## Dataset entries
*** Block opens ***

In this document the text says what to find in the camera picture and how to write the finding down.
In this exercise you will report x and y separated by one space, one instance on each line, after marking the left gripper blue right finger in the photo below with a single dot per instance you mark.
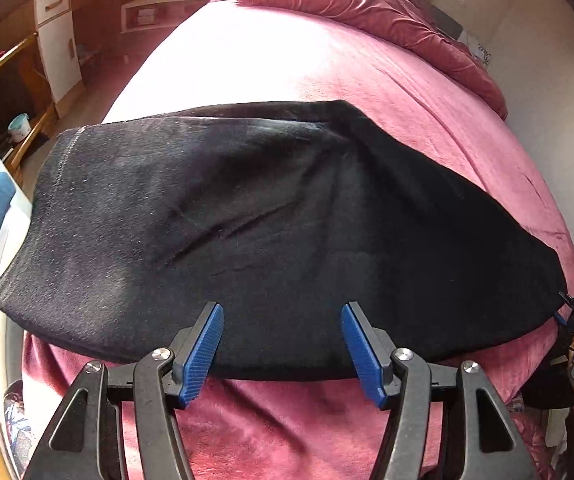
370 351

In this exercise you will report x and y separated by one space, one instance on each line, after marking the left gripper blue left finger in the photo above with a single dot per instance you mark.
194 350

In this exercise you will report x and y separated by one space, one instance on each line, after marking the black pants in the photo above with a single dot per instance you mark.
282 213

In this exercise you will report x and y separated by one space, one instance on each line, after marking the teal plastic container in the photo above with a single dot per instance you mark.
19 128

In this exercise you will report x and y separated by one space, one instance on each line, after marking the wooden shelf desk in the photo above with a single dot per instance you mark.
24 89

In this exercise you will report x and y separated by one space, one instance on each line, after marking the low white shelf unit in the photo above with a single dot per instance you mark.
143 15

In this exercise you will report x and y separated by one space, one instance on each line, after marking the white wooden cabinet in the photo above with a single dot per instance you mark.
55 36

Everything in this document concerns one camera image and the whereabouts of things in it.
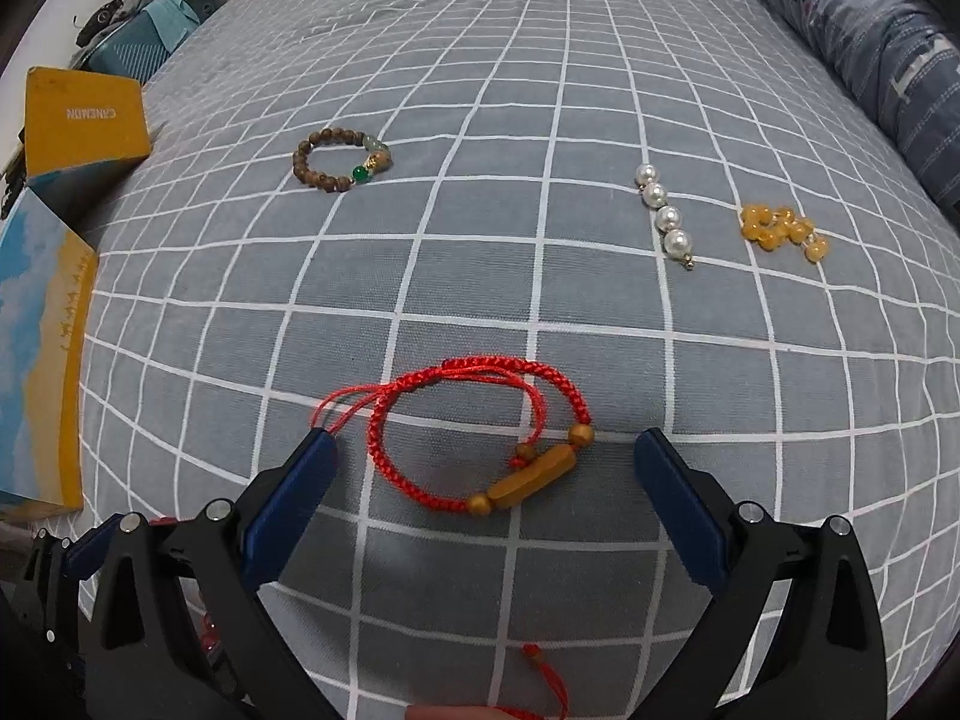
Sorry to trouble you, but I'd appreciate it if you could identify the red bead bracelet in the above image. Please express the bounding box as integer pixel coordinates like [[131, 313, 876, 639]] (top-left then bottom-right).
[[148, 514, 226, 662]]

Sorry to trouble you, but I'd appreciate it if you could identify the right hand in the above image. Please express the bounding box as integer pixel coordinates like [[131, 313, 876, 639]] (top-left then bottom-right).
[[404, 706, 516, 720]]

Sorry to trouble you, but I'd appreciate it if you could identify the red braided cord bracelet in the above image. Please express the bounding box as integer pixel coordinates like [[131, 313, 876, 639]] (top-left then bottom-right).
[[310, 354, 598, 720]]

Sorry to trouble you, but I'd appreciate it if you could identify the grey checked bed sheet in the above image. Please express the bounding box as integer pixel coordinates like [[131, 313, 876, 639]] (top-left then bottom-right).
[[71, 0, 958, 718]]

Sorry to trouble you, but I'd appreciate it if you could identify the teal suitcase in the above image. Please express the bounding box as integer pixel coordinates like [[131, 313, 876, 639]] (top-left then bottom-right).
[[68, 0, 202, 85]]

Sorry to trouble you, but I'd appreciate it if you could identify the blue grey striped pillow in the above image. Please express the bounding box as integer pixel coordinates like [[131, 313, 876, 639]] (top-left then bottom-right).
[[765, 0, 958, 221]]

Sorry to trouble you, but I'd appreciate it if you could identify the open white blue cardboard box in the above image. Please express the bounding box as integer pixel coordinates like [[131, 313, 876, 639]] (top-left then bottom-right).
[[2, 67, 151, 523]]

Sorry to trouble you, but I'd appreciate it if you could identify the brown wooden bead bracelet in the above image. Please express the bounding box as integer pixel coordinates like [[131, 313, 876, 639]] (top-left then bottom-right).
[[291, 125, 394, 196]]

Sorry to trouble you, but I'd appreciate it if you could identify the white pearl string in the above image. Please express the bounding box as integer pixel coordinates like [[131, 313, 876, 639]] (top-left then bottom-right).
[[632, 161, 697, 272]]

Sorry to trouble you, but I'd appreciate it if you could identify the yellow amber bead bracelet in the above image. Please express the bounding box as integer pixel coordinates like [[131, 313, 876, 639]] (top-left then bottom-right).
[[739, 202, 833, 265]]

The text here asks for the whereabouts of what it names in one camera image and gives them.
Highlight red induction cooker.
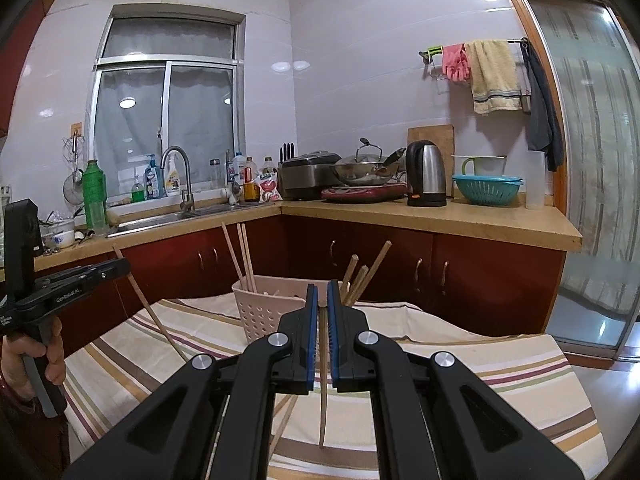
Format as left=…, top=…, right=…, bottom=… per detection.
left=321, top=183, right=408, bottom=204

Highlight pink perforated utensil holder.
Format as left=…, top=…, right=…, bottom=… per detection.
left=232, top=275, right=329, bottom=342

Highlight black rice cooker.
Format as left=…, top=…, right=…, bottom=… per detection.
left=278, top=151, right=341, bottom=200

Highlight window with aluminium frame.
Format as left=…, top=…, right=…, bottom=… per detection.
left=87, top=3, right=244, bottom=198

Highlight chrome kitchen faucet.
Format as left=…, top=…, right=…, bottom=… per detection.
left=159, top=145, right=198, bottom=214

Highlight person's left hand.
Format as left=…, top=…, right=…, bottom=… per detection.
left=1, top=316, right=66, bottom=402

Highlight red kitchen cabinets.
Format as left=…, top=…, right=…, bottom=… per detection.
left=36, top=211, right=582, bottom=351

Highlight wooden cutting board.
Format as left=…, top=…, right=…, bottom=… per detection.
left=407, top=124, right=454, bottom=198

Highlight steel wok with lid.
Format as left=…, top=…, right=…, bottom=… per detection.
left=332, top=138, right=406, bottom=186

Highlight pink rubber gloves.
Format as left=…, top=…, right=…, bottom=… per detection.
left=442, top=44, right=471, bottom=82

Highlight sliding glass door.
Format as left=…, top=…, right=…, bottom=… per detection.
left=511, top=0, right=639, bottom=362

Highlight steel sink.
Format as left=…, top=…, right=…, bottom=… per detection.
left=107, top=203, right=262, bottom=238

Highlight blue detergent bottle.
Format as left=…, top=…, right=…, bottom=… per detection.
left=144, top=154, right=164, bottom=200

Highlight steel electric kettle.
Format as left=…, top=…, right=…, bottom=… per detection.
left=406, top=140, right=447, bottom=207

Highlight wall towel rail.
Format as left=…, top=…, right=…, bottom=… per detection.
left=419, top=38, right=530, bottom=115

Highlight teal plastic colander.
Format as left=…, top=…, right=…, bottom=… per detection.
left=452, top=174, right=523, bottom=207

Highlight white spray bottle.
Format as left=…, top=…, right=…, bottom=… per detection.
left=165, top=153, right=181, bottom=196

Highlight translucent plastic container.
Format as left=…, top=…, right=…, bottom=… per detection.
left=525, top=151, right=546, bottom=209

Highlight green plastic bottle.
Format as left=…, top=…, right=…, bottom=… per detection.
left=82, top=159, right=108, bottom=235

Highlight white ceramic bowl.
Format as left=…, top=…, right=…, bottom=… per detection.
left=44, top=230, right=76, bottom=250

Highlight knife block with knives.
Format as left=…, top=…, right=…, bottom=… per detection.
left=279, top=142, right=295, bottom=164

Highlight orange oil bottle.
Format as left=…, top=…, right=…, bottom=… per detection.
left=242, top=156, right=260, bottom=203

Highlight yellow hanging towel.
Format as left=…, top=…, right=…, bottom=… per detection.
left=465, top=39, right=522, bottom=115

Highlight dark grey hanging cloth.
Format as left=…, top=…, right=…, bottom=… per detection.
left=520, top=38, right=564, bottom=172

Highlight white measuring jug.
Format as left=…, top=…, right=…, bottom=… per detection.
left=454, top=155, right=506, bottom=177

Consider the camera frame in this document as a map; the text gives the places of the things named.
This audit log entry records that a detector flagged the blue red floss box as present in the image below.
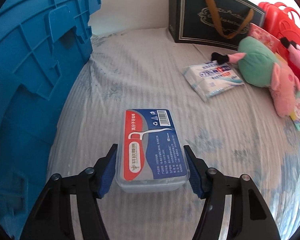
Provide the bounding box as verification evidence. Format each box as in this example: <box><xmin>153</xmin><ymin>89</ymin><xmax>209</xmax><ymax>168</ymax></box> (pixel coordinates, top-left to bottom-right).
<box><xmin>115</xmin><ymin>108</ymin><xmax>190</xmax><ymax>193</ymax></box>

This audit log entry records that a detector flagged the patterned bed sheet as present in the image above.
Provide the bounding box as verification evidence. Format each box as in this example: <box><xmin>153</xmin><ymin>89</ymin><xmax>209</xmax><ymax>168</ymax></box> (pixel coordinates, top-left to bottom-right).
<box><xmin>47</xmin><ymin>28</ymin><xmax>300</xmax><ymax>239</ymax></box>

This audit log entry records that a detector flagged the white wet wipes pack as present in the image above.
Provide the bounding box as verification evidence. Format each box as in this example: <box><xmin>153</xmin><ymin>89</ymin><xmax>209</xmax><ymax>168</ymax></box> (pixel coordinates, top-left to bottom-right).
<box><xmin>183</xmin><ymin>61</ymin><xmax>244</xmax><ymax>102</ymax></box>

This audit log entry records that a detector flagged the teal dress pig plush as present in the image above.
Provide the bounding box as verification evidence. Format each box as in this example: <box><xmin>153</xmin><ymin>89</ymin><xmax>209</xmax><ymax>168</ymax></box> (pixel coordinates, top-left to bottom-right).
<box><xmin>211</xmin><ymin>36</ymin><xmax>300</xmax><ymax>117</ymax></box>

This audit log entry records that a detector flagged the red dress pig plush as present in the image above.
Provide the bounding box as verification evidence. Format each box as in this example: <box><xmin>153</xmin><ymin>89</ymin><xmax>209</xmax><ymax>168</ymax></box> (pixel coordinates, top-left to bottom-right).
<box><xmin>280</xmin><ymin>37</ymin><xmax>300</xmax><ymax>69</ymax></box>

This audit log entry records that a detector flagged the blue plastic crate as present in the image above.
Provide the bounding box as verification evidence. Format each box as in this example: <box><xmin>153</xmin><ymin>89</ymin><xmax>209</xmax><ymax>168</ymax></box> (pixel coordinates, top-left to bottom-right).
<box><xmin>0</xmin><ymin>0</ymin><xmax>101</xmax><ymax>239</ymax></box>

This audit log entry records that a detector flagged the pink floral tissue box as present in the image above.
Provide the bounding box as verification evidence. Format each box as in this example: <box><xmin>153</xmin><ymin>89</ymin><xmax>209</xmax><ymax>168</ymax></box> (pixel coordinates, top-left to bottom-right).
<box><xmin>248</xmin><ymin>23</ymin><xmax>280</xmax><ymax>53</ymax></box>

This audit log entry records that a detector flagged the red plastic suitcase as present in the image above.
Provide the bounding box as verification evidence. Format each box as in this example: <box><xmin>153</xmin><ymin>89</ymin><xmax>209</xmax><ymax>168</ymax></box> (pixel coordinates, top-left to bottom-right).
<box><xmin>257</xmin><ymin>1</ymin><xmax>300</xmax><ymax>95</ymax></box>

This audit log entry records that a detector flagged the black gift bag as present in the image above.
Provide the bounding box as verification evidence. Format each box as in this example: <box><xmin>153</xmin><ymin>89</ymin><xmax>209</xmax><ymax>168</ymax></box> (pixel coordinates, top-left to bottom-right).
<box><xmin>168</xmin><ymin>0</ymin><xmax>266</xmax><ymax>50</ymax></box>

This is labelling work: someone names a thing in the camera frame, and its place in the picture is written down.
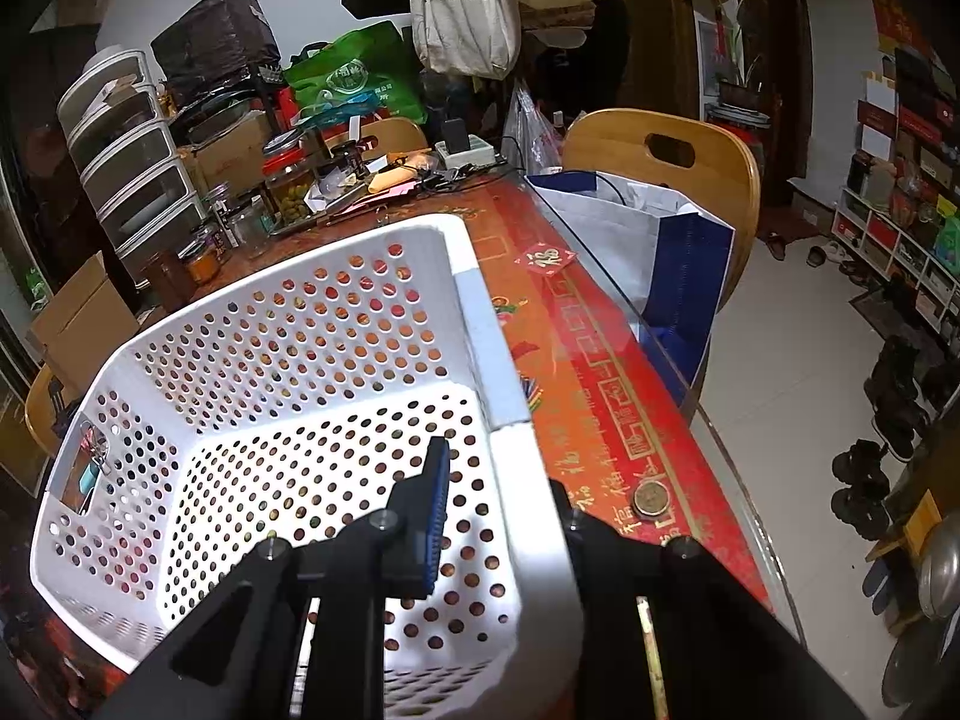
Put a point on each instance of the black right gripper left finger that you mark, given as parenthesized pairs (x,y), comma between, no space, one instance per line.
(298,631)

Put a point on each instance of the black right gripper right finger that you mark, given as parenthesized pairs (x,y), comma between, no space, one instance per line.
(672,623)

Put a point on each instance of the white perforated plastic basket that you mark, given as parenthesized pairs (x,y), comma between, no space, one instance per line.
(290,404)

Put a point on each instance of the gold coin on table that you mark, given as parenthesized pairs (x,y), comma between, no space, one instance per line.
(650,500)

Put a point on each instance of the red patterned table cover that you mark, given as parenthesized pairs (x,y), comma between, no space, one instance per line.
(602,417)

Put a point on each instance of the left side wooden chair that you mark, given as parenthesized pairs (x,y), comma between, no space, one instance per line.
(46,399)

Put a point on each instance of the brown cardboard box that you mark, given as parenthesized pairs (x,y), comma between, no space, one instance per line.
(82,325)

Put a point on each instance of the orange lidded small jar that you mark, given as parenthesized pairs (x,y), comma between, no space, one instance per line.
(201,260)

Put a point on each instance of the white and blue paper bag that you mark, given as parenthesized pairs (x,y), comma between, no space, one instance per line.
(658,255)

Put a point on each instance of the white shoe shelf unit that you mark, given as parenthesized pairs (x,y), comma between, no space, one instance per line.
(887,250)

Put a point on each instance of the white stacked drawer unit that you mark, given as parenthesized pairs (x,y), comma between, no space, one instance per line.
(134,177)

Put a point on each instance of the red lidded pickle jar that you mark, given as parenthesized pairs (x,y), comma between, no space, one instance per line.
(288,175)

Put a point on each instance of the clear plastic bag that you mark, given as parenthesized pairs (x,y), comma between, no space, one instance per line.
(530,142)

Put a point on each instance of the white power strip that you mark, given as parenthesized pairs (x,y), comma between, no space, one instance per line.
(479,155)

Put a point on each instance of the green shopping bag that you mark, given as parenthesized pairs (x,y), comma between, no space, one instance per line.
(364,71)

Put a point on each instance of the black bag on shelf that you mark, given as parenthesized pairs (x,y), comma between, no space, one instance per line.
(213,39)

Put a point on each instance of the beige canvas tote bag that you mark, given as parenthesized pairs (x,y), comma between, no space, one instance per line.
(478,38)

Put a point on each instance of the wooden chair with handle hole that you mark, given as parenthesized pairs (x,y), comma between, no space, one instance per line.
(713,167)

*** Block closes ***

## YOUR GOAL
The word "pink" appears on some lines of the data above; say how many such lines there are, with nothing else.

## TASK ANSWER
3